Goal of the exercise:
Your task is to output the listing word for word, with pictures excluded.

Records to process:
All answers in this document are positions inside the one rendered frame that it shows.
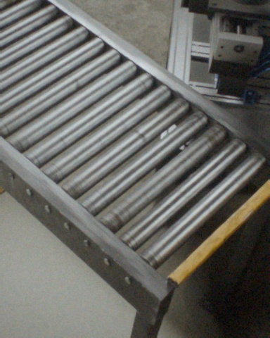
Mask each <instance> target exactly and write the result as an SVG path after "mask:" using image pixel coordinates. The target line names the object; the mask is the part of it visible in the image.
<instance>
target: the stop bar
mask: <svg viewBox="0 0 270 338"><path fill-rule="evenodd" d="M268 199H270V180H268V181H267V182H266V183H265V184H264V185H263V186H262V187H261V189H259V190H258V191H257V192H256V193H255V194H254V195H253V196H251V197H250V198H249V199H248V200H247V201H246V202H245V203H244V204H243V205H242V206H241V207H240V208H239V209H238V210H237V211H236V212H235V213H234V214H233V215H232V216H231V217H229V218H228V219H227V221H226V222H225V223H224V224H223V225H222V226H221V227H218V228H217V229H216V231H215V232H214V233H213V234H212V235H211V236H210V237H208V238H207V239H206V240H205V242H204V243H203V244H201V245H200V246H199V247H198V248H197V249H196V250H195V251H194V252H193V253H192V254H191V255H190V256H189V257H188V258H187V259H186V260H184V261H183V263H182V264H181V265H180V266H179V267H177V268H176V269H175V270H174V271H173V273H172V274H171V275H170V276H167V277H168V278H167V280H168V282H169V283H170V284H171V285H172V286H173V287H175V288H177V287H179V286H180V285H181V284H182V283H183V282H184V281H185V280H186V279H187V278H189V277H190V276H191V275H192V274H193V273H194V272H195V270H197V269H199V268H200V266H201V265H202V264H203V263H204V262H205V260H206V259H207V258H208V257H210V256H211V255H212V254H213V253H214V252H215V250H216V249H217V248H218V247H219V246H221V245H222V244H223V243H224V242H225V241H226V240H227V239H228V238H229V237H230V236H231V235H232V234H233V233H234V232H235V231H236V230H237V229H238V228H239V227H240V226H241V225H242V224H243V223H244V222H245V221H246V220H247V219H248V218H249V217H250V216H251V215H252V214H253V213H254V212H255V211H256V210H257V209H258V208H259V207H260V206H261V205H263V204H264V203H265V202H266V201H267V200H268Z"/></svg>
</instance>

Task solution:
All answers in this document are positions inside the one rendered frame that it shows.
Mask each <instance> target exactly and write the result as an SVG path after "mask:" using image pixel coordinates. The target line names the object; the mask is the part of it visible in the image.
<instance>
target: the stop bar
mask: <svg viewBox="0 0 270 338"><path fill-rule="evenodd" d="M268 199H270V180H268V181H267V182H266V183H265V184H264V185H263V186H262V187H261V189H259V190H258V191H257V192H256V193H255V194H254V195H253V196H251V197H250V198H249V199H248V200H247V201H246V202H245V203H244V204H243V205H242V206H241V207H240V208H239V209H238V210H237V211H236V212H235V213H234V214H233V215H232V216H231V217H229V218H228V219H227V221H226V222H225V223H224V224H223V225H222V226H221V227H218V228H217V229H216V231H215V232H214V233H213V234H212V235H211V236H210V237H208V238H207V239H206V240H205V242H204V243H203V244H201V245H200V246H199V247H198V248H197V249H196V250H195V251H194V252H193V253H192V254H191V255H190V256H189V257H188V258H187V259H186V260H184V261H183V263H182V264H181V265H180V266H179V267H177V268H176V269H175V270H174V271H173V273H172V274H171V275H170V276H167V277H168V278H167V280H168V282H169V283H170V284H171V285H172V286H173V287H175V288H177V287H179V286H180V285H181V284H182V283H183V282H184V281H185V280H186V279H187V278H189V277H190V276H191V275H192V274H193V273H194V272H195V270H197V269H199V268H200V266H201V265H202V264H203V263H204V262H205V260H206V259H207V258H208V257H210V256H211V255H212V254H213V253H214V252H215V250H216V249H217V248H218V247H219V246H221V245H222V244H223V243H224V242H225V241H226V240H227V239H228V238H229V237H230V236H231V235H232V234H233V233H234V232H235V231H236V230H237V229H238V228H239V227H240V226H241V225H242V224H243V223H244V222H245V221H246V220H247V219H248V218H249V217H250V216H251V215H252V214H253V213H254V212H255V211H256V210H257V209H258V208H259V207H260V206H261V205H263V204H264V203H265V202H266V201H267V200H268Z"/></svg>
</instance>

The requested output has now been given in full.